→ **Task requirements**:
If a line in the listing carries the word "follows", return a copy of that line.

→ **Task inputs**:
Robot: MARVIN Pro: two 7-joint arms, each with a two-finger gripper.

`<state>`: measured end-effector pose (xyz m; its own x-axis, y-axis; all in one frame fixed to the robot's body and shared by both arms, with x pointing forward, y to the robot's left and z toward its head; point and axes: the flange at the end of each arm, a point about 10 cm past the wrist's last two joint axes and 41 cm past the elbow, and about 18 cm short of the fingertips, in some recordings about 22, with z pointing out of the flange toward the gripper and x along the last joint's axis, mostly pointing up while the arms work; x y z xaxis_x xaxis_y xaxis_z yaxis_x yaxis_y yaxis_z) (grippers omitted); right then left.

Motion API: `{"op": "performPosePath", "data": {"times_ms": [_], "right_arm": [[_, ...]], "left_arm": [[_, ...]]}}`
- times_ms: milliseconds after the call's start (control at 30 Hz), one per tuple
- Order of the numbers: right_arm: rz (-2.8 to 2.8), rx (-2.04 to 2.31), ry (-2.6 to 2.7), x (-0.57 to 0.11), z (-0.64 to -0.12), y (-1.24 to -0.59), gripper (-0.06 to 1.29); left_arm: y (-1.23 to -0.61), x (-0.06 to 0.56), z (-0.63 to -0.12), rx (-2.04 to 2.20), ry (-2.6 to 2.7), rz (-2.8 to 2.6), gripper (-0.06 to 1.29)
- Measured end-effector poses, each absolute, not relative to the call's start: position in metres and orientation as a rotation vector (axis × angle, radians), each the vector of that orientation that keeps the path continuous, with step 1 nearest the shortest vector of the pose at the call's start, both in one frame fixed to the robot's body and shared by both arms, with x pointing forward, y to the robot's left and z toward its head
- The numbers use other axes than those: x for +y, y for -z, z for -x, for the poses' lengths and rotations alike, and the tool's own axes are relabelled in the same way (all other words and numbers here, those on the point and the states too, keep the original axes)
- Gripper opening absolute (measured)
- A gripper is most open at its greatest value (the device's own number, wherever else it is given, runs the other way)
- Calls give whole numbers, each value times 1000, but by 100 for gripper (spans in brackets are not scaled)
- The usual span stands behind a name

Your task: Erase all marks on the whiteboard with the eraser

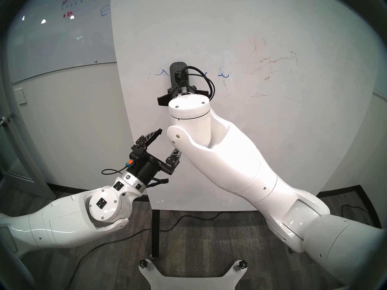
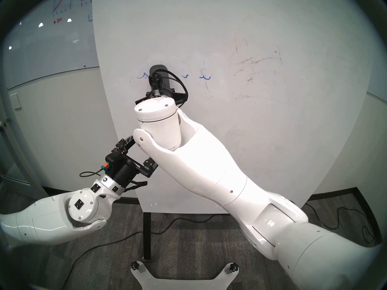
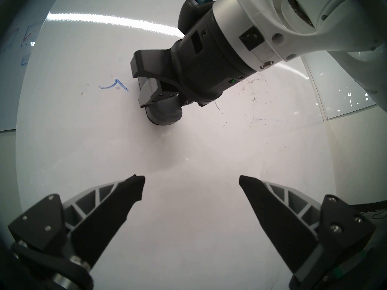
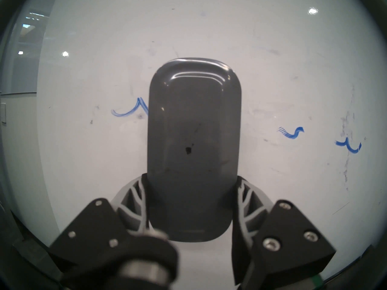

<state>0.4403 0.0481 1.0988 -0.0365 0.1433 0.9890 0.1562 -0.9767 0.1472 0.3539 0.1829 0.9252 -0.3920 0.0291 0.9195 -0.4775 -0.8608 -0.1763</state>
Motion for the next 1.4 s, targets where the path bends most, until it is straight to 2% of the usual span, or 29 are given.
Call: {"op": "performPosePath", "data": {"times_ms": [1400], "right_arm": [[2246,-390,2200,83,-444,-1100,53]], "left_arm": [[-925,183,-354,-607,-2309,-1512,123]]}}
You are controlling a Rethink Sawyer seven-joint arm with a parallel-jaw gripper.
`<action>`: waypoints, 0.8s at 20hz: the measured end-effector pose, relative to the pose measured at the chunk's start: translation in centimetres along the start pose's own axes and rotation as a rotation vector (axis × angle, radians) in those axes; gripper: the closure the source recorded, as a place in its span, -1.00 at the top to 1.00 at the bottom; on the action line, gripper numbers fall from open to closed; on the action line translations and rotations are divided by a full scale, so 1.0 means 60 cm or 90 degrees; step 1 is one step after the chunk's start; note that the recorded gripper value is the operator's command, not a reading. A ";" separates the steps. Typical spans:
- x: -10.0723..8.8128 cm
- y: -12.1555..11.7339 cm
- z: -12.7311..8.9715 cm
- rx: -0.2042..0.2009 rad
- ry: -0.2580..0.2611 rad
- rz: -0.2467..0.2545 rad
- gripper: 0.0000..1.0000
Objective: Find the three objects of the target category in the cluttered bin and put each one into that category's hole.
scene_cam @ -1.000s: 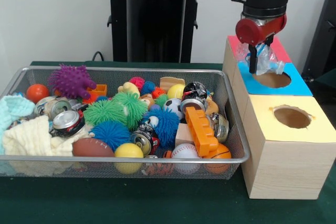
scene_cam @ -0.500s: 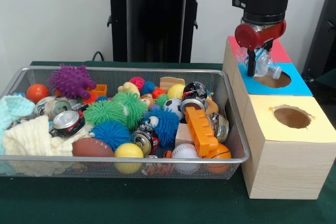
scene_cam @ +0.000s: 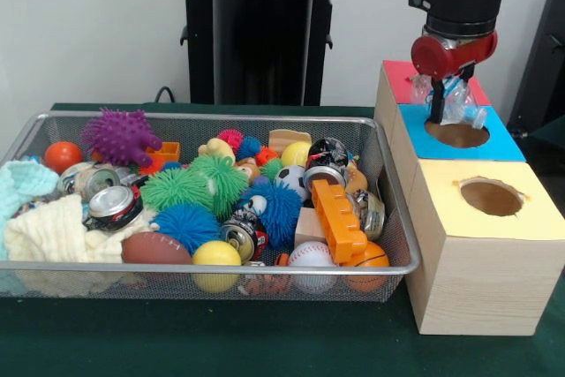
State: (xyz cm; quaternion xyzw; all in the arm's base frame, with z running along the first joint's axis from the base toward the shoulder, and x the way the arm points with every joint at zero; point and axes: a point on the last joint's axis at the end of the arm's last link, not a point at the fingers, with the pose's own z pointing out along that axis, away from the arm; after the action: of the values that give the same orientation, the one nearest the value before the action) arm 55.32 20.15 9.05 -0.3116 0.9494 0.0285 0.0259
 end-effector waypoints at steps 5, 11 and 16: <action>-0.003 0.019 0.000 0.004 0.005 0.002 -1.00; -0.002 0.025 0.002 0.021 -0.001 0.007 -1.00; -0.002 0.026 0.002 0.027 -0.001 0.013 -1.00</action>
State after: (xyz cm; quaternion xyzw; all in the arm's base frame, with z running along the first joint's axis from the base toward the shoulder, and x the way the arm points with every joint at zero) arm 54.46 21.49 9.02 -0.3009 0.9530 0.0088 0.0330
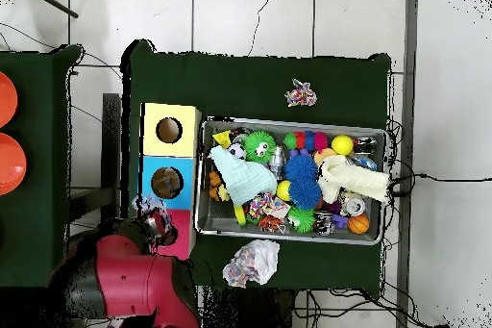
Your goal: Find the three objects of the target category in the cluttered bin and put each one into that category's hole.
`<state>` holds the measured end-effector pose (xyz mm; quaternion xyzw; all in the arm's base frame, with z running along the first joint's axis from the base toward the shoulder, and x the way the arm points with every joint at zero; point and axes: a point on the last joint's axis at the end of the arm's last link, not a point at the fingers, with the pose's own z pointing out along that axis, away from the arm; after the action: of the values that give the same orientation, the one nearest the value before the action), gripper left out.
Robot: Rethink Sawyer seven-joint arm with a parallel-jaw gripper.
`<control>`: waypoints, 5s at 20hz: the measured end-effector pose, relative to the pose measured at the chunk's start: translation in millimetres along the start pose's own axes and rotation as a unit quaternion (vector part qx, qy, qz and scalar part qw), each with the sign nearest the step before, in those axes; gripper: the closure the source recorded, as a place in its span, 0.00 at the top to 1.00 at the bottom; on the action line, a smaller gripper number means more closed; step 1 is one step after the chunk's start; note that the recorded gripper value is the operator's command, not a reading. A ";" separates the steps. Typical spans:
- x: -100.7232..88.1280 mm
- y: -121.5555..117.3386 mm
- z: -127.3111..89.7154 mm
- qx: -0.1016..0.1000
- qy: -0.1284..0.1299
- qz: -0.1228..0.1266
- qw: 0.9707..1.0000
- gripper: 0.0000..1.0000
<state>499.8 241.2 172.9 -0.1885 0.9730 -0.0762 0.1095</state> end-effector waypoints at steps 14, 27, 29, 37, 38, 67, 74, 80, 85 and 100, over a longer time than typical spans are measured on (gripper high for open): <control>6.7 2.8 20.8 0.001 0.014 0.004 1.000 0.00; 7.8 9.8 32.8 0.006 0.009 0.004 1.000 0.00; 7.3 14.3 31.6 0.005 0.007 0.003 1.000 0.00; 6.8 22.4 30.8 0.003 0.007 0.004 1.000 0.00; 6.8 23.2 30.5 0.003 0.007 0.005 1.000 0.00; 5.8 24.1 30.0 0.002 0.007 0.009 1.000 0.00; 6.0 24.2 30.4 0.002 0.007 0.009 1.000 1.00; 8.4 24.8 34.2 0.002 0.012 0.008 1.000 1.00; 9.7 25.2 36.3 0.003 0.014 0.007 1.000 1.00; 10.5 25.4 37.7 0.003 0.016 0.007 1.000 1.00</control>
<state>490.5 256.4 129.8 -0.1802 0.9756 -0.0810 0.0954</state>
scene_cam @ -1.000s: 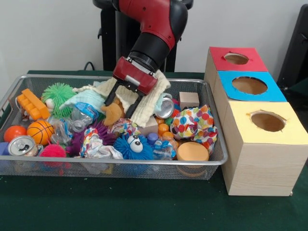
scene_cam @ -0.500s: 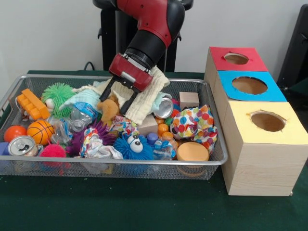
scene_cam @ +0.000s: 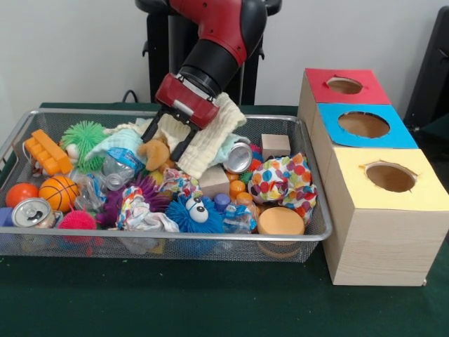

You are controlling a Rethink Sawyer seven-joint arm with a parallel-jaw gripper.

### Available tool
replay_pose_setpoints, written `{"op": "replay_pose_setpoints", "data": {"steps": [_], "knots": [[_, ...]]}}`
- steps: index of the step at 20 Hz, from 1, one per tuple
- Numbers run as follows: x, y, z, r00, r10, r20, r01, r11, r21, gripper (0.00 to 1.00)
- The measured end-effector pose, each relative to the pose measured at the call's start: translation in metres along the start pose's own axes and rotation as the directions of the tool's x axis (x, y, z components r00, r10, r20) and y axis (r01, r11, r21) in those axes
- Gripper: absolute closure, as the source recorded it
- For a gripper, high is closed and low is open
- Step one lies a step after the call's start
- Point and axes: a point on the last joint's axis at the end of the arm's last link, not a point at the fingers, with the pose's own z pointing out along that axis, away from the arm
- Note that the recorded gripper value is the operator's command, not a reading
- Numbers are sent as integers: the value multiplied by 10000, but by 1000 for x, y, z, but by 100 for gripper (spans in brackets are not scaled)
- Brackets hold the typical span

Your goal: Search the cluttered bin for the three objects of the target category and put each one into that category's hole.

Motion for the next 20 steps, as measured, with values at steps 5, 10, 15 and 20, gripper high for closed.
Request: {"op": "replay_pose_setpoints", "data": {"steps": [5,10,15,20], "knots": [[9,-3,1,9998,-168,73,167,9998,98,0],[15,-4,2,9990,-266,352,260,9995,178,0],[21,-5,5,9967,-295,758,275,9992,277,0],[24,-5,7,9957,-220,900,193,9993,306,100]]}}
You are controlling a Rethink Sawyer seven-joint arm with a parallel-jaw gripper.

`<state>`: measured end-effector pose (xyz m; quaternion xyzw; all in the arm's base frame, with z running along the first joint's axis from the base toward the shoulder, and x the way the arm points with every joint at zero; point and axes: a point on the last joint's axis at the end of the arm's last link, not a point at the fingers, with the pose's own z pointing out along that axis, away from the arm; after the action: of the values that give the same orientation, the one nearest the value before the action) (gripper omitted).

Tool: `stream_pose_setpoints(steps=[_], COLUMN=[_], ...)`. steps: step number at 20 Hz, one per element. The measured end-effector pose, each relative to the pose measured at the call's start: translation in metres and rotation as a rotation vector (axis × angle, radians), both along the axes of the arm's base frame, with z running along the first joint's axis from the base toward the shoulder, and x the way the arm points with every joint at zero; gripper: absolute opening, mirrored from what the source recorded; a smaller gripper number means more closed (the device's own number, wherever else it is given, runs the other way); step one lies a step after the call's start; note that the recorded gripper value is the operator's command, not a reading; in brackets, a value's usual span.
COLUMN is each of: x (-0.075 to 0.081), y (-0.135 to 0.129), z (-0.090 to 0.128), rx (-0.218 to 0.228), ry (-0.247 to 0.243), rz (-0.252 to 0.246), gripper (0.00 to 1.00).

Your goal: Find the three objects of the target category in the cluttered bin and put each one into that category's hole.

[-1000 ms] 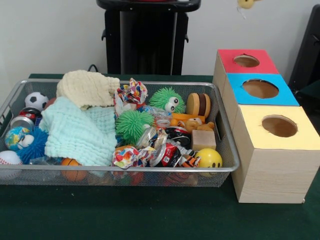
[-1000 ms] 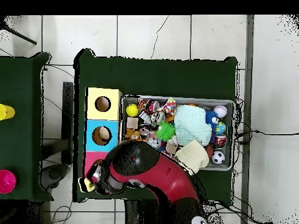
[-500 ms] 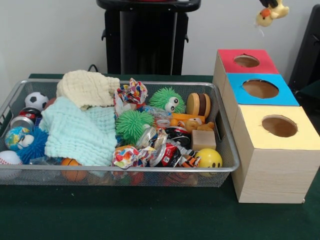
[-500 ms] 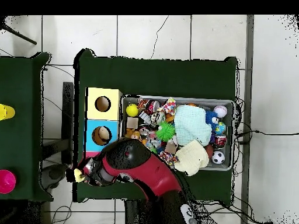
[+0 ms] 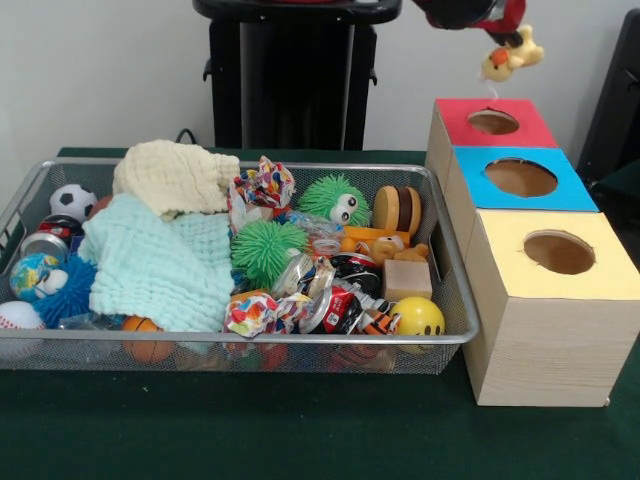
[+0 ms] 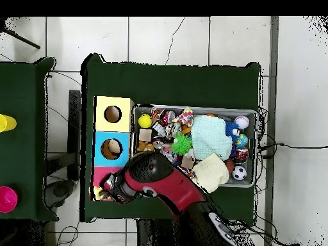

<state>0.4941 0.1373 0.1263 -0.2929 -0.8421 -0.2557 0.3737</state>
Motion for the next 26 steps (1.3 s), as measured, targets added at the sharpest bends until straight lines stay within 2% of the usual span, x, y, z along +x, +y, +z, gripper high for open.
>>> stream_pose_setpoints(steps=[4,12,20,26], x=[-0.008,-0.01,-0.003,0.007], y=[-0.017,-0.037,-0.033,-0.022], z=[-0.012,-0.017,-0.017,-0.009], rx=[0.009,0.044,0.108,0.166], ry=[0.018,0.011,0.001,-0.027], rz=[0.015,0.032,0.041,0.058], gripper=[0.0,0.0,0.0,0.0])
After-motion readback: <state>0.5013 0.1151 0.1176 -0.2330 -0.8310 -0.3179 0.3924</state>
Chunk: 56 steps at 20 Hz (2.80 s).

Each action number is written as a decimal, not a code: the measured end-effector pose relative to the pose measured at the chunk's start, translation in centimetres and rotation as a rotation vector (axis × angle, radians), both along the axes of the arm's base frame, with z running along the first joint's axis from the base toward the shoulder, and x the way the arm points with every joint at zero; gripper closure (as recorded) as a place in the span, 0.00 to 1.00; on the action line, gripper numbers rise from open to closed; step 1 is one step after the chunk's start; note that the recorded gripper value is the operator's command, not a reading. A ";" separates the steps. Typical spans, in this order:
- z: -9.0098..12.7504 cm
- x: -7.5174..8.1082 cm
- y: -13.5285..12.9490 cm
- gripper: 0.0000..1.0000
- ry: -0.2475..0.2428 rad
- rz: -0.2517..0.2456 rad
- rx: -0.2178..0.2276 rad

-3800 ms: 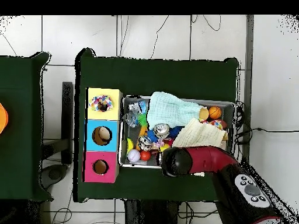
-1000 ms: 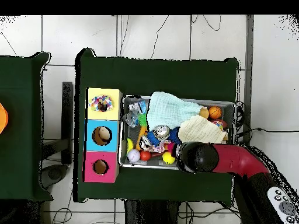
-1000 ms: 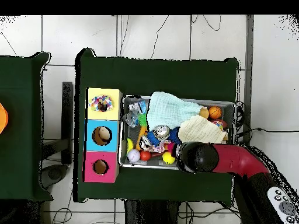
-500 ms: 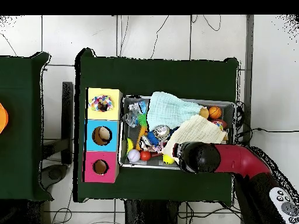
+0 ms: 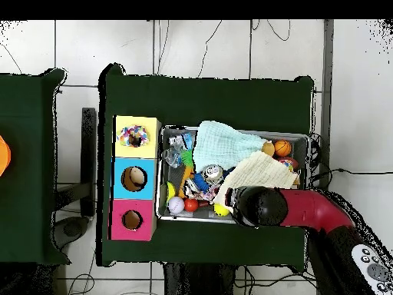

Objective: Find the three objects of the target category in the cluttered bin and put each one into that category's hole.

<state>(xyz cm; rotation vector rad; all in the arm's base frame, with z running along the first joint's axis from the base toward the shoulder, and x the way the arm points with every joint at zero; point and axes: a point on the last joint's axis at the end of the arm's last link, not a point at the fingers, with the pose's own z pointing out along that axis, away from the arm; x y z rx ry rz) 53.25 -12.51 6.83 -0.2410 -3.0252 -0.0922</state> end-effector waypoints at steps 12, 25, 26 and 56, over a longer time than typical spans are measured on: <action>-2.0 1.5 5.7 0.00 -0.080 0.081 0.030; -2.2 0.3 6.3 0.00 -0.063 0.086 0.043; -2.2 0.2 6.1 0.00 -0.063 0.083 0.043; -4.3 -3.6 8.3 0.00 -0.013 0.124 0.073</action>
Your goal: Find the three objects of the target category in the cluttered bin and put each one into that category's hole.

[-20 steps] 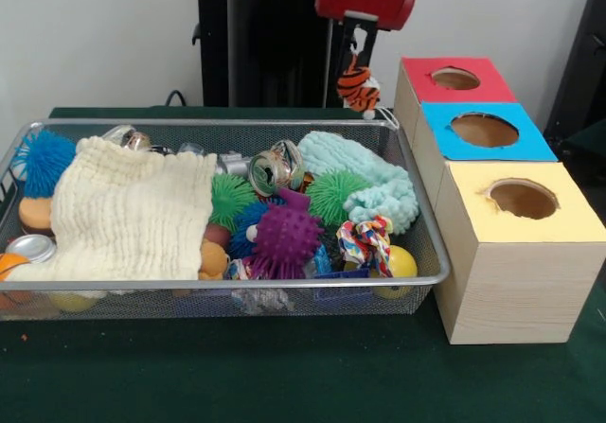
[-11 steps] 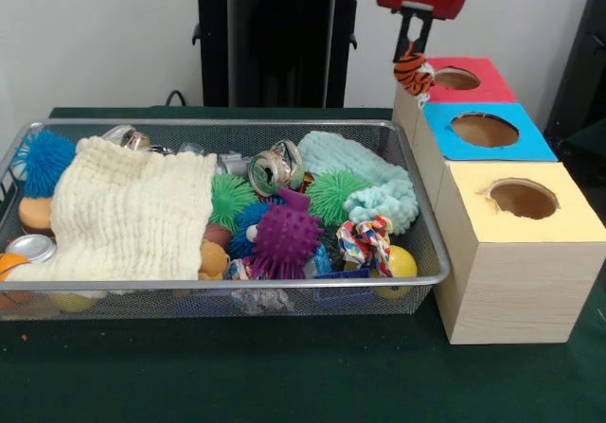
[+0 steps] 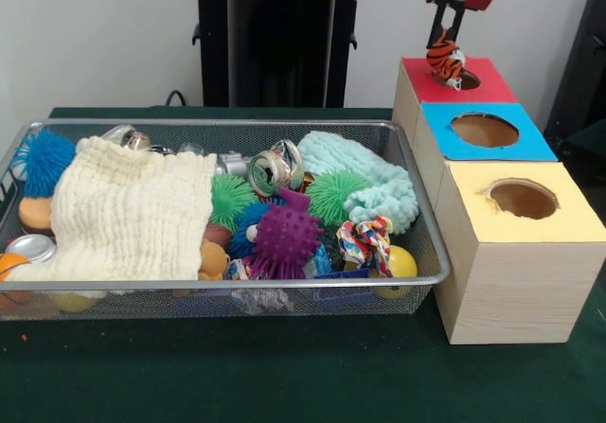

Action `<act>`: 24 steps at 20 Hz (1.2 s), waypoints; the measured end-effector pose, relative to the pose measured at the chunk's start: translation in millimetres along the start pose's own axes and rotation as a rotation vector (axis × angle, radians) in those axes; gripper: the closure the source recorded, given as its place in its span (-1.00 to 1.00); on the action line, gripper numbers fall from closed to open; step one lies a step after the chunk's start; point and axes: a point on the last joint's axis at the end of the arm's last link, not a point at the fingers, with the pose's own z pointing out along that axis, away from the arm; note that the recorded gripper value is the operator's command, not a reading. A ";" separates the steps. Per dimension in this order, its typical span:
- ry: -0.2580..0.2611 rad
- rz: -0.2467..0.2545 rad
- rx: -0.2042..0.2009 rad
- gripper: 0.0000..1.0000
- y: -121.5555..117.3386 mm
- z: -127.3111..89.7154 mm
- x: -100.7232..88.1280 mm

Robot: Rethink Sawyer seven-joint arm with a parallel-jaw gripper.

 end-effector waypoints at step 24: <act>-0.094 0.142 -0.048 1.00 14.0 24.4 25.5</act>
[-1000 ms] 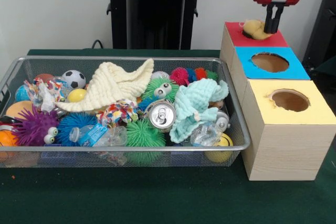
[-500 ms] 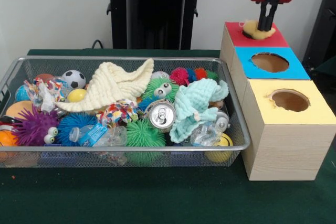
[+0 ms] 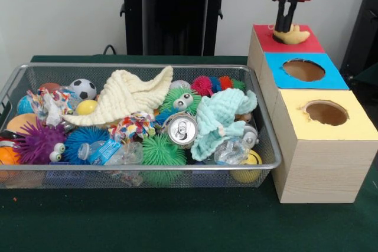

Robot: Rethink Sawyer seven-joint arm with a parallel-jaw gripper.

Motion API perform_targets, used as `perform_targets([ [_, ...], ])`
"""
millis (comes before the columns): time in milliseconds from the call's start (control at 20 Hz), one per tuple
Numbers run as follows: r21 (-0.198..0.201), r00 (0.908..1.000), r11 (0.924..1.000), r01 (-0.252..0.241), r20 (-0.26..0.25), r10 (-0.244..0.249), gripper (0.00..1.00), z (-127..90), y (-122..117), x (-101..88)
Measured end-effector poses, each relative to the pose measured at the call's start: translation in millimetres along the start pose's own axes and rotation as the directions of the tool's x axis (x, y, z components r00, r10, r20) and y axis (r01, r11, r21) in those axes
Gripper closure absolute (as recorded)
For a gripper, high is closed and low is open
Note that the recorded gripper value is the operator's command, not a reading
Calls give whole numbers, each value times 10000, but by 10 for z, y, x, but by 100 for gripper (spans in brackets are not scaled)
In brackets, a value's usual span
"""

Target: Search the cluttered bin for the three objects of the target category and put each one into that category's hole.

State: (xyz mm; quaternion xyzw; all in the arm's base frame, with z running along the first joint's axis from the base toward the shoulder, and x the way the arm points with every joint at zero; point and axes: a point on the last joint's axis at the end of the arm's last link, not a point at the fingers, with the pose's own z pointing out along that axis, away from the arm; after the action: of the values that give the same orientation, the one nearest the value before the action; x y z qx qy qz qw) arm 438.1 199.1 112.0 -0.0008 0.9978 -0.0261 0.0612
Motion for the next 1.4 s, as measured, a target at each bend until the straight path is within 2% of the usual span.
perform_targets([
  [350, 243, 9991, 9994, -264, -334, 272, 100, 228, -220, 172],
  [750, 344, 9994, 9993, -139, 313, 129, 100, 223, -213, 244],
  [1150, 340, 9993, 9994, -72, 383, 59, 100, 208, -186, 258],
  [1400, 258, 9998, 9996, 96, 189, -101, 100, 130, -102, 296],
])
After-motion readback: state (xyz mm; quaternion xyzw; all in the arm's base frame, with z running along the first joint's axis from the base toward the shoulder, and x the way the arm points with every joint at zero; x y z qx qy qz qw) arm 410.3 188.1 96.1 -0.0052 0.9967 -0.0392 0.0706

→ **Exercise output**:
- Numbers run as follows: x, y, z, r00, r10, r20, r01, r11, r21, gripper (0.00 to 1.00)
Numbers run as follows: r21 (-0.198..0.201), r00 (0.908..1.000), r11 (0.924..1.000), r01 (-0.252..0.241), r20 (-0.26..0.25), r10 (-0.244..0.249), gripper (0.00..1.00), z (-127..90), y (-122..117), x (-101..88)

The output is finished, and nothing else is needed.